Department of Analysis and Food Quality Assessment, University of Life Sciences in Lublin, Skromna 8, 20-704 Lublin, Poland.
Molecules. 2024 Nov 15;29(22):5387. doi: 10.3390/molecules29225387.
With population growth expected in the near future and the planet's limited resources, alternative food sources are already being looked for. In this context, spirulina is called the food of the future due to its rich nutritional composition. This blue-green alga is primarily a valuable source of protein (55-70%) containing all essential amino acids. In its composition, it also contains unsaturated fatty acids, minerals, vitamins, and pigments, including the valuable protein-pigment complex-phycocyanin. Due to its high content of complete protein and minerals such as iron and calcium, it is an excellent addition to diets, especially those of vegans and vegetarians. Despite several limitations to the use of spirulina, including its distinctive marine flavour, low consumer awareness, or relatively high price, scientists are attempting to enrich many food products with the microalga. This is supported not only by the improved nutritional composition of the fortified product but also by spirulina's impact on sustainable food production. Therefore, this review aims to create consumer attention by presenting spirulina as a valuable and sustainable food source with health-promoting potential and great future significance.

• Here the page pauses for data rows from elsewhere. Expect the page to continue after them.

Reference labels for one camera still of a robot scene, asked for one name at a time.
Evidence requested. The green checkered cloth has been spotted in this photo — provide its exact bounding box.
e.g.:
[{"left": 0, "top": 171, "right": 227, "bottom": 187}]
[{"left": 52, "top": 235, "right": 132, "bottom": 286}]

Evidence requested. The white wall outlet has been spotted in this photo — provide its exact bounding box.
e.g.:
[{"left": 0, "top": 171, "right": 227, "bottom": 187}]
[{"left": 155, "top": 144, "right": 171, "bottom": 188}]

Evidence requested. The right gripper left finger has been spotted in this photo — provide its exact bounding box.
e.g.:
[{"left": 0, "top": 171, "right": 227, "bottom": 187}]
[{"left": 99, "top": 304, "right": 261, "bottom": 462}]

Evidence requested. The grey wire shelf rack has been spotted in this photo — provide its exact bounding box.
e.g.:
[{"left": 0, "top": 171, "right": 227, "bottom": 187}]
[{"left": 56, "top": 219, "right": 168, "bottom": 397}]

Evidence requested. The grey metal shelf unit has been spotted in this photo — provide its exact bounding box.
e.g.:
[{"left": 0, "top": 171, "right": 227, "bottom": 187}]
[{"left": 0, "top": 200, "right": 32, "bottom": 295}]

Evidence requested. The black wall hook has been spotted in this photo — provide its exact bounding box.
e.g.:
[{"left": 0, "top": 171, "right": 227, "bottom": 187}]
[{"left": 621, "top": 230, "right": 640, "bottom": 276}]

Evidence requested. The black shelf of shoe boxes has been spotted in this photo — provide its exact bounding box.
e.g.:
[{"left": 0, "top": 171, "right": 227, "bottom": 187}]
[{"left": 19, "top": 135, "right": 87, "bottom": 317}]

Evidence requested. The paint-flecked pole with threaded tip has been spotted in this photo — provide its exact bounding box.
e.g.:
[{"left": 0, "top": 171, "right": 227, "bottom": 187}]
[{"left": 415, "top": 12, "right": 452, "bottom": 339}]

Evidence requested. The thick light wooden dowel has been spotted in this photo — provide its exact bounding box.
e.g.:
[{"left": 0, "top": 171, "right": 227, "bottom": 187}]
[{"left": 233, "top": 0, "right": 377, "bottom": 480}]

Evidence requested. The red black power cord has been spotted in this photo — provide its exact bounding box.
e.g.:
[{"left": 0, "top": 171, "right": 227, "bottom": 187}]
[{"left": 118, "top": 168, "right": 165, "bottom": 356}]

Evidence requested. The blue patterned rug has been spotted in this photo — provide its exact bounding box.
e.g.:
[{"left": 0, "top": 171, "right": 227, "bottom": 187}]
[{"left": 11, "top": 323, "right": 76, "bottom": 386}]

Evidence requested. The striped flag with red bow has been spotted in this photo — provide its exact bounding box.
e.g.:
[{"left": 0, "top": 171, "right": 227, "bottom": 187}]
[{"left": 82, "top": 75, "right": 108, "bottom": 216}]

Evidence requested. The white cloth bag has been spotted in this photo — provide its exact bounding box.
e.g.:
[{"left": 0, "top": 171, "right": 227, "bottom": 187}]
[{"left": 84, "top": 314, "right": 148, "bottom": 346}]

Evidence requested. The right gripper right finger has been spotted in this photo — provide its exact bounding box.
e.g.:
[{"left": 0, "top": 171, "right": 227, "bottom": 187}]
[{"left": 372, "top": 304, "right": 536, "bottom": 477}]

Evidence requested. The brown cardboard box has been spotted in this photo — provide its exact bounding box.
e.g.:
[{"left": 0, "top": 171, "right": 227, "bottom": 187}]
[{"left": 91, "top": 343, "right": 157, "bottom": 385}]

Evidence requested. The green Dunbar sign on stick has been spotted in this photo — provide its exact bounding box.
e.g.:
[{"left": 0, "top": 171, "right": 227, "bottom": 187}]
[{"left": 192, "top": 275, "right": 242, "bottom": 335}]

随着未来人口的增长和地球资源的有限,人们已经在寻找替代食物来源。在这种情况下,螺旋藻因其丰富的营养成分而被称为未来的食物。这种蓝绿色藻类主要是一种有价值的蛋白质来源(55-70%),含有所有必需氨基酸。在其成分中,还含有不饱和脂肪酸、矿物质、维生素和色素,包括有价值的蛋白质-色素复合物-藻蓝蛋白。由于其高含量的完整蛋白质和矿物质,如铁和钙,它是饮食的绝佳补充,特别是对于素食者和素食者。尽管螺旋藻的使用存在一些限制,包括其独特的海洋风味、低消费者意识或相对较高的价格,但科学家们正试图用这种微藻来丰富许多食品。这不仅得到了强化产品营养成分改善的支持,还得到了螺旋藻对可持续食品生产的影响的支持。因此,本综述旨在通过将螺旋藻作为一种具有健康促进潜力和巨大未来意义的有价值和可持续的食物来源来引起消费者的关注。